Raunend und mit auftrumpfendem Gestus verzauberte er sein Publikum. Artmann fühlte sich gut aufgehoben in Abenteuergeschichten, die sich zu einer Zeit ereigneten, als die Welt noch voller weißer, unerforschter Flecken war. Er war der forsche Weltreisende auf dem Papier, schrieb sich weg aus der Wirklichkeit der Enge und Nöte und entwickelte seinen eigenen Sprachraum, in dem er sich nach Belieben bewegen durfte. Der eigentliche Artmann ist der Sprachkünstler, der sich in Jargons tummelt, sich in Dialekten einübt und ausprobiert, was die Sprache hergibt. Und wenn ihm der Sprachraum zu eng wurde, weitete er ihn kurzerhand aus, um neue, ungehörte Wortschöpfungen in die Welt zu entlassen, bediente sich aus dem Fundus ausgestorbener Vokabeln und putzte sie adrett auf. Er hörte dem Klang der Wörter nach und war fasziniert vom Rhythmus der Sprache.

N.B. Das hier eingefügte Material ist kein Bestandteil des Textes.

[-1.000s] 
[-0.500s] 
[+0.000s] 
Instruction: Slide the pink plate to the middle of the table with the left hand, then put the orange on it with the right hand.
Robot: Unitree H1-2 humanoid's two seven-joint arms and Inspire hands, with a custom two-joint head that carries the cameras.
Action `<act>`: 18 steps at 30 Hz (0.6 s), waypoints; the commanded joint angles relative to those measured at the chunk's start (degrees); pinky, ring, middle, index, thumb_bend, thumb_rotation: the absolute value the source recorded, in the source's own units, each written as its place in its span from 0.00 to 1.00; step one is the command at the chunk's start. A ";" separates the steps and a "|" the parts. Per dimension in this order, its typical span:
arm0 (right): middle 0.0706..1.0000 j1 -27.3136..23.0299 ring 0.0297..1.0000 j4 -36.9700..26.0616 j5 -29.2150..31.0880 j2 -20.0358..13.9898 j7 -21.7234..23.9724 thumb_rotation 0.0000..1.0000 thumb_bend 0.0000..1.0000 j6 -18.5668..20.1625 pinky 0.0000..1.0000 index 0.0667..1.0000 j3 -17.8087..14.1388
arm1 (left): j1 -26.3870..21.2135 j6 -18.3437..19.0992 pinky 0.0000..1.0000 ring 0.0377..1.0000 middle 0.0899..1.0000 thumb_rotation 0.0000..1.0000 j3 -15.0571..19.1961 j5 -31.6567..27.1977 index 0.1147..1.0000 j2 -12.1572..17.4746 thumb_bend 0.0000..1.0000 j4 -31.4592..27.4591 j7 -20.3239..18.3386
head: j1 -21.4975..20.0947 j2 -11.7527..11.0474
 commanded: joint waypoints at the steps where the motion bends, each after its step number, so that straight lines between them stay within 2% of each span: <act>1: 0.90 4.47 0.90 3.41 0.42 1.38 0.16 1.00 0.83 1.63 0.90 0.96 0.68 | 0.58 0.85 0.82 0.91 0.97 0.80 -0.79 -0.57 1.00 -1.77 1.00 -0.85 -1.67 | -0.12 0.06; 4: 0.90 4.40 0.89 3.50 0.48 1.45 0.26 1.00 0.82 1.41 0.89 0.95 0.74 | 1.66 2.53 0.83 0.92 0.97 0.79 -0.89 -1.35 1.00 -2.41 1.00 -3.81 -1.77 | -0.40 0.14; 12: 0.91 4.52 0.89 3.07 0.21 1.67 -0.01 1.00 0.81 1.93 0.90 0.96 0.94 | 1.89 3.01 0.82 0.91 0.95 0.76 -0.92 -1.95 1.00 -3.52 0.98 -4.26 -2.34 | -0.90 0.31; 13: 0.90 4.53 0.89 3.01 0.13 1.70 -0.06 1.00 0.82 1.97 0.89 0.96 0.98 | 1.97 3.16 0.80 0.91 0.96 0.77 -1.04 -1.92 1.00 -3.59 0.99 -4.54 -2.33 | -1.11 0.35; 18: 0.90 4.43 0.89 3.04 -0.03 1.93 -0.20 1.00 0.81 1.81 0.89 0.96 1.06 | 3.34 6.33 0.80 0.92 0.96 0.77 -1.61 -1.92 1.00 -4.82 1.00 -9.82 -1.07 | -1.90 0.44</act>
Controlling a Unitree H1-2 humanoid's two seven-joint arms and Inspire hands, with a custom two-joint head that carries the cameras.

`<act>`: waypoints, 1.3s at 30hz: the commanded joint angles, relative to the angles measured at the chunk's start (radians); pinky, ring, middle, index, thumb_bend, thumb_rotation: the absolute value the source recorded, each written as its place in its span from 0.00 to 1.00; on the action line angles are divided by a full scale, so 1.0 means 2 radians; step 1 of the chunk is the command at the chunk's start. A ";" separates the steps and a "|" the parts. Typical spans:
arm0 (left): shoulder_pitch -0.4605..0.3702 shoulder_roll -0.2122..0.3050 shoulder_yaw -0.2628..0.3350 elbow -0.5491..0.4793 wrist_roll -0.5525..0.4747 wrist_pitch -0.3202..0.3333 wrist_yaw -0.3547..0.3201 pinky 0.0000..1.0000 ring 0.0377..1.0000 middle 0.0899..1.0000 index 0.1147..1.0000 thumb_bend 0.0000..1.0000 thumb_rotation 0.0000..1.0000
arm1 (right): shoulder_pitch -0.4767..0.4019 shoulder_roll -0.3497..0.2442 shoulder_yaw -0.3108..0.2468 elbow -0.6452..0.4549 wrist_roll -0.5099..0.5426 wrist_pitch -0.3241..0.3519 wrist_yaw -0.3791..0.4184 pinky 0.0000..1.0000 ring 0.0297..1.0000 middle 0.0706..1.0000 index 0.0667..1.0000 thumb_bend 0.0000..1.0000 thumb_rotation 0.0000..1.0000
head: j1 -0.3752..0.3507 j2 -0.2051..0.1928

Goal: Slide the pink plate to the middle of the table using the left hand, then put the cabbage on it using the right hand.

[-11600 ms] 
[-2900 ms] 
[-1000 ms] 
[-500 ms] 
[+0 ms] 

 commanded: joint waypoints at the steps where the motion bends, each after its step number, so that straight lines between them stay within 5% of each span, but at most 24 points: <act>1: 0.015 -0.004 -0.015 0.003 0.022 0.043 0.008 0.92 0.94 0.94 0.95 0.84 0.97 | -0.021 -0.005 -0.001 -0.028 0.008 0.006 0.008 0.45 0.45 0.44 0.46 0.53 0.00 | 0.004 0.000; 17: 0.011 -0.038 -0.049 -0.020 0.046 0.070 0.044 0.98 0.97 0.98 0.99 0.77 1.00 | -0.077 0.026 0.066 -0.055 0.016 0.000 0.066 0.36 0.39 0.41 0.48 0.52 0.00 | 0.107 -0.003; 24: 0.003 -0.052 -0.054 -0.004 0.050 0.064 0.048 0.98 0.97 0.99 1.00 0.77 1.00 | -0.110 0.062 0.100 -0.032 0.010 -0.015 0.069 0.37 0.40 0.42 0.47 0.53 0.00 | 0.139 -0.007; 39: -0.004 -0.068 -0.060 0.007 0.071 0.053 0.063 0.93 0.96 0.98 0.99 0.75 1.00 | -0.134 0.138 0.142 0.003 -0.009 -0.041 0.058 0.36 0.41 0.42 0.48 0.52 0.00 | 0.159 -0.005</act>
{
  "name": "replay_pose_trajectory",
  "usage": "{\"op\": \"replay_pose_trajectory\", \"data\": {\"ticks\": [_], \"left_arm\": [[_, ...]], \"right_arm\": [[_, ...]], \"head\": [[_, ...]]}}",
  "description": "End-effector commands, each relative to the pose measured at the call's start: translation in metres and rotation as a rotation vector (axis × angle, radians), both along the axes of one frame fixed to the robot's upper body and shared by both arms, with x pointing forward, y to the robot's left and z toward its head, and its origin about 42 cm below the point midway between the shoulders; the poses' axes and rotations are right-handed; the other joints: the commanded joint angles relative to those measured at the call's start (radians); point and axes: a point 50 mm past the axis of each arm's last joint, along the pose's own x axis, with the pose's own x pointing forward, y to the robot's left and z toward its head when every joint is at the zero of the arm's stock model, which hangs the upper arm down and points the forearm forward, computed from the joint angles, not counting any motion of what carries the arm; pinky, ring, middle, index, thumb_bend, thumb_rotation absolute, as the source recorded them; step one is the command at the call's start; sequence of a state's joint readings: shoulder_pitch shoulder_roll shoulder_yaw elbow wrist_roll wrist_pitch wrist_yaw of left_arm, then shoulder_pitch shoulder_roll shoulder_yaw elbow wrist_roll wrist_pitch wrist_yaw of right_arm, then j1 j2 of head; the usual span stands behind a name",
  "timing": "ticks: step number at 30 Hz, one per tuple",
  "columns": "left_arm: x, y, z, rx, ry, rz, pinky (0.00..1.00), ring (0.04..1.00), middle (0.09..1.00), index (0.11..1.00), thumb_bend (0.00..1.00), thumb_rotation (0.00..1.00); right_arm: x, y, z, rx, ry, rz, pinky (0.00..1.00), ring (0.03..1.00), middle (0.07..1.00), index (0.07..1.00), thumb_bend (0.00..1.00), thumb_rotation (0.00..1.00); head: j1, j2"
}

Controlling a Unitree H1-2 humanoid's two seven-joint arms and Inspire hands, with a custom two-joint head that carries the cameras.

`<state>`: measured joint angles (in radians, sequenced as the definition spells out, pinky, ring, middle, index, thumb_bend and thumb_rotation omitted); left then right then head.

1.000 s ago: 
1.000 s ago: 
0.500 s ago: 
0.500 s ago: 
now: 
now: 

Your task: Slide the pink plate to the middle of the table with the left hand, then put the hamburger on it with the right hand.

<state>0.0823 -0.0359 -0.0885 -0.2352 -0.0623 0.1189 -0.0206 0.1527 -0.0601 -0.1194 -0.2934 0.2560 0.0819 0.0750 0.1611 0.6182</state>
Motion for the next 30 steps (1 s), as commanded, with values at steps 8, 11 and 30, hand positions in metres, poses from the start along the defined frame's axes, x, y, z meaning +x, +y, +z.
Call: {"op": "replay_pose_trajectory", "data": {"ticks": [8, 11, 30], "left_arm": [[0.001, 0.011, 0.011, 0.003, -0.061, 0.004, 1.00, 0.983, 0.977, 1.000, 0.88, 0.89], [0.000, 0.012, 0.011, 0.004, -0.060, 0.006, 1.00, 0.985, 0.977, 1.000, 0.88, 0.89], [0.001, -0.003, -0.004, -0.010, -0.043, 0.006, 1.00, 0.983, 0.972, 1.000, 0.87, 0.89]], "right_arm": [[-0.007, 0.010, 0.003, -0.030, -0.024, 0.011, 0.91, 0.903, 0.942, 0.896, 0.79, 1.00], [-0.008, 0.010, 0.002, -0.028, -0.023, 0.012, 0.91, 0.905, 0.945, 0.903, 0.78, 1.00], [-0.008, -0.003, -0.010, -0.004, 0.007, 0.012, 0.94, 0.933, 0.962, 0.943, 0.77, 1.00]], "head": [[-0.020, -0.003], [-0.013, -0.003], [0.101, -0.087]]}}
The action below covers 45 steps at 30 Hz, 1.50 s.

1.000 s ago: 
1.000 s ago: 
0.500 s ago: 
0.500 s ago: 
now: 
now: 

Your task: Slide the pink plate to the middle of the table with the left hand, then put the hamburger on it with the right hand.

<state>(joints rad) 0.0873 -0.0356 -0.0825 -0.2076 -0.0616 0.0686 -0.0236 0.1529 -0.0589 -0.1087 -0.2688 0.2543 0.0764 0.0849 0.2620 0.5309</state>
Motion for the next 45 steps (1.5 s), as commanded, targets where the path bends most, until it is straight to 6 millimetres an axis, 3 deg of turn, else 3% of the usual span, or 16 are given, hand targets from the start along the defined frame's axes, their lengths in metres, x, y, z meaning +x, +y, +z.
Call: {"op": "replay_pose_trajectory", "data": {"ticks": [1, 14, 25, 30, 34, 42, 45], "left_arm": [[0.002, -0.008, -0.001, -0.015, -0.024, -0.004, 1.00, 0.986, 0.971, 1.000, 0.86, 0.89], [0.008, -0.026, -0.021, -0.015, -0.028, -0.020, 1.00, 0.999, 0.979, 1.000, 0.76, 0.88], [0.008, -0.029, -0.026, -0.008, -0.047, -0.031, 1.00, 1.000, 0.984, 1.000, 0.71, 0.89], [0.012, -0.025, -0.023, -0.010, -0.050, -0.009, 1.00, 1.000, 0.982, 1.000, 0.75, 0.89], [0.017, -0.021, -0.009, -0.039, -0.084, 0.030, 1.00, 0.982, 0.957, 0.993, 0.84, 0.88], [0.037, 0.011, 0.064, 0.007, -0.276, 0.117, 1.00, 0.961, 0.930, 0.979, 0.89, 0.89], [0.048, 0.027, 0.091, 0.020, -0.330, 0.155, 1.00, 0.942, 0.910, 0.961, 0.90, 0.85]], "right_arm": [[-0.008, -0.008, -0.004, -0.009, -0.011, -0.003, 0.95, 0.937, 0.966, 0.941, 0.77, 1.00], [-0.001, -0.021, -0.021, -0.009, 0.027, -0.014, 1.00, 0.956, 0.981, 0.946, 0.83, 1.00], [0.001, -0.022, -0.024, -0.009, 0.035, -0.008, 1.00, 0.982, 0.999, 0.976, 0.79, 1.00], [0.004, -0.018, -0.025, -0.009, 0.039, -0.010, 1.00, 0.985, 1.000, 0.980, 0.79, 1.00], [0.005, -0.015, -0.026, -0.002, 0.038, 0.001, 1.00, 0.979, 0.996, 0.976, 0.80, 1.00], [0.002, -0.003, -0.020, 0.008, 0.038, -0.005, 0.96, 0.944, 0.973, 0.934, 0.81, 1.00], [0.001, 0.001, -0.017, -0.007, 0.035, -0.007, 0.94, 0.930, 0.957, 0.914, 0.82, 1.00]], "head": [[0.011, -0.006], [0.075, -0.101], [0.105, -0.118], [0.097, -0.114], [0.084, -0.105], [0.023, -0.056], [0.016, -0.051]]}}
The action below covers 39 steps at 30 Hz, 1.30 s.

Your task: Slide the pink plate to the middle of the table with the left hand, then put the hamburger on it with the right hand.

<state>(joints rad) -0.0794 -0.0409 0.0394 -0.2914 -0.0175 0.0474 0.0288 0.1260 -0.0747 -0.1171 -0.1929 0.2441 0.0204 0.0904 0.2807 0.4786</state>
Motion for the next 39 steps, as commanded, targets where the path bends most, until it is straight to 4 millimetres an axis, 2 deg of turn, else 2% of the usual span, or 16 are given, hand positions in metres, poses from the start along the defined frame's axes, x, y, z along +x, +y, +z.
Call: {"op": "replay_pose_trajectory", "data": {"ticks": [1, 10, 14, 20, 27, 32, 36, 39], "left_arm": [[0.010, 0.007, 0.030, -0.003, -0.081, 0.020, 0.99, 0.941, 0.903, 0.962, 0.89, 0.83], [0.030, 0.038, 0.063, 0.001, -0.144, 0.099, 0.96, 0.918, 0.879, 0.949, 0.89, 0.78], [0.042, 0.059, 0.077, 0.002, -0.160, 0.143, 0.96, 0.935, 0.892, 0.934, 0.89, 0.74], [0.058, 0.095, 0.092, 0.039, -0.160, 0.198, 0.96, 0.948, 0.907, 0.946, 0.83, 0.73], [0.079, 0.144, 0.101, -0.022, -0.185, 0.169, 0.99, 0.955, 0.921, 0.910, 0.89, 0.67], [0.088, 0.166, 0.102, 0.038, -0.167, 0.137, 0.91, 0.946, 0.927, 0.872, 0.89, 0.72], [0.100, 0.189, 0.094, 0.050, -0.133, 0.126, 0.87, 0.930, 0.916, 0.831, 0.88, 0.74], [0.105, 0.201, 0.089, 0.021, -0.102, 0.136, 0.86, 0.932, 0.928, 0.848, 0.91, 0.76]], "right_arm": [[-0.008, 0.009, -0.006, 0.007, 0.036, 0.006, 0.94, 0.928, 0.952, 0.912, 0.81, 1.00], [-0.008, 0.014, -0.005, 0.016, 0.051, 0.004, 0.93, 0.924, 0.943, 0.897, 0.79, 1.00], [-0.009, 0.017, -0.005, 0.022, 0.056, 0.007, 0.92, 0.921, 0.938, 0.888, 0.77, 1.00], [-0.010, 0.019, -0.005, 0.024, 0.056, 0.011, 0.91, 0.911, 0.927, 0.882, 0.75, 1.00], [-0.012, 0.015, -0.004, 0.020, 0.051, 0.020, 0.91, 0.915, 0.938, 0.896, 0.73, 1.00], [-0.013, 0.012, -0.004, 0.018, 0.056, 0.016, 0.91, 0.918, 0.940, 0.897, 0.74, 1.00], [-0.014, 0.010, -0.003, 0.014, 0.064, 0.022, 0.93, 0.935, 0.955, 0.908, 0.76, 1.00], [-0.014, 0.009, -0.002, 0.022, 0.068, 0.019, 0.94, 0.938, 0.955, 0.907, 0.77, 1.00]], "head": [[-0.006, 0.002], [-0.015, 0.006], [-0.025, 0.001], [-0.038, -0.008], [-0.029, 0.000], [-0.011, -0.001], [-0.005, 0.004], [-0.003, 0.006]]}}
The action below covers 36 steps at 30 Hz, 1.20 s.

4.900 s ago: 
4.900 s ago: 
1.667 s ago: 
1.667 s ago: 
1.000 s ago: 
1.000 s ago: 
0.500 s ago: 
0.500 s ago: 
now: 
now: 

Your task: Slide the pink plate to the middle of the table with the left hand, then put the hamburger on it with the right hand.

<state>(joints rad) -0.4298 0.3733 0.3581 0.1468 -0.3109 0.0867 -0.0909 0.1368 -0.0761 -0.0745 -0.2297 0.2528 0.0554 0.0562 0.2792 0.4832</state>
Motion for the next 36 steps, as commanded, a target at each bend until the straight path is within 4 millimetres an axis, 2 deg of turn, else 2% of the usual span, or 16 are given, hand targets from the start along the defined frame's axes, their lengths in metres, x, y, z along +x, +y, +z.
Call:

Artmanns Talent war lyrisch, aber sein Werk besteht zu einem großen Teil aus Prosatexten, und darunter finden sich Gelegenheitsarbeiten und Auftragskolumnen, denen der Zahn der Zeit arg zugesetzt hat. Für eine österreichische Tageszeitung schrieb Artmann vor gut vierzig Jahren kleine Feuilletons, die, heute betrachtet, gar nicht gut aussehen. Nun sind sie noch einmal aufgelegt worden. Artmann war mit dem Genie-Bonus ausgestattet. Ihm traute man jederzeit alles Große zu. Deshalb schaute niemand genau hin, auch seine schwachen Arbeiten wurden gefeiert, als handelte es sich um Meisterwerke.
Dieser Dichter war nicht nur ein Meister der Selbstdarstellung, sondern auch einer der Verstellung. Er verfügte über ein unbegrenztes Sprachvermögen und eine begrenzte Phantasie. Diese Sprachintensität vermittelte den Eindruck, daß einer am Werk war, der den Menschen genau aufs Maul schaute. Er hatte keine Scheu vor dem rauhen Umgangston, erkannte dessen poetische Qualitäten. Leute, die sonst niemand für literaturwürdig hielt, erhob er in den Stand des Besonderen. Er war fasziniert von der Sprache der einfachen Leute mit ihren Beschränkungen und Vorurteilen. Er eignete sich deren Kümmerjargon an, weil er die Literatur damit vom hohen Roß der Erkenntnis herunterholte, um sie in den Staub der bloßen Existenz zu werfen. Für die mit Edelpatina überzogene Literatur war es allemal eine Bereicherung, die wohlgeordnete Schriftsprache mit dem Reibeisen des Dialekts anzukratzen.
Diese hier zusammengespannten sechsunddreißig Geschichten kaschieren mit sprachlicher Aufmerksamkeit eine konventionelle, ja biedere Weltsicht. "De Leit haum kaa Moräu mea", sagt eine "Branntweinerin" in einer Geschichte, sie beklagt sich also, daß die Leute keine Moral mehr hätten. Artmann benützt das Wienerische, um Menschen zu charakterisieren. Er stellt ihre Haltung, ihre Ansichten, ihre Engstirnigkeit aus.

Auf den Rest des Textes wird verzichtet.